• [Assigned task]
Would you repeat the entries below word for word and omit the pictures?

(Stored items)
====

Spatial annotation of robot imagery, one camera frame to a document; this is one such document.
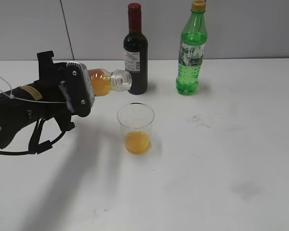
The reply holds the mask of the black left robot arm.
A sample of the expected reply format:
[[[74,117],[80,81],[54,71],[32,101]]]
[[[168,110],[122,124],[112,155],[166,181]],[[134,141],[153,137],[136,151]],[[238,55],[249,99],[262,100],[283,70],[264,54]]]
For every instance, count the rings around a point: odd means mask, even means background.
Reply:
[[[94,103],[94,92],[86,65],[53,62],[53,51],[37,54],[39,79],[0,93],[0,155],[40,154],[53,147],[75,124],[72,116],[86,117]],[[43,125],[55,119],[60,135],[40,142]],[[23,128],[35,127],[24,152],[3,151]]]

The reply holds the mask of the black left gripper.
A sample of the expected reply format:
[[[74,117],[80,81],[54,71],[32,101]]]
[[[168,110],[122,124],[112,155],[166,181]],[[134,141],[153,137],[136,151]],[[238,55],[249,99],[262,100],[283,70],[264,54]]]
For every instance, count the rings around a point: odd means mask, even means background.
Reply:
[[[86,65],[75,61],[53,62],[53,51],[37,53],[39,80],[37,85],[46,90],[56,109],[51,115],[61,131],[75,125],[72,116],[87,117],[94,103],[94,92]]]

====

• [Your solution]
Spatial annotation of robot imagery, one camera frame to a document; this is one such document.
The reply holds the mask of the black left robot arm.
A sample of the expected reply format:
[[[74,117],[80,81],[54,71],[32,101]]]
[[[168,110],[122,124],[112,155],[166,181]],[[134,141],[153,137],[136,151]],[[238,55],[249,99],[262,100],[283,70],[264,54]]]
For every instance, count the rings around a point: odd means mask, even means background.
Reply:
[[[94,103],[94,92],[86,65],[53,62],[53,51],[37,54],[39,79],[0,93],[0,155],[40,154],[53,147],[75,124],[72,116],[86,117]],[[43,125],[55,119],[60,135],[40,142]],[[23,128],[35,127],[24,152],[3,151]]]

The reply holds the mask of the black left gripper.
A sample of the expected reply format:
[[[74,117],[80,81],[54,71],[32,101]]]
[[[168,110],[122,124],[112,155],[166,181]],[[134,141],[153,137],[136,151]],[[238,55],[249,99],[262,100],[283,70],[264,54]]]
For every instance, count the rings around a point: odd means mask, even means background.
Reply:
[[[86,65],[75,61],[53,62],[53,51],[37,53],[39,80],[37,85],[46,90],[56,109],[51,115],[61,131],[75,125],[72,116],[87,117],[94,103],[94,92]]]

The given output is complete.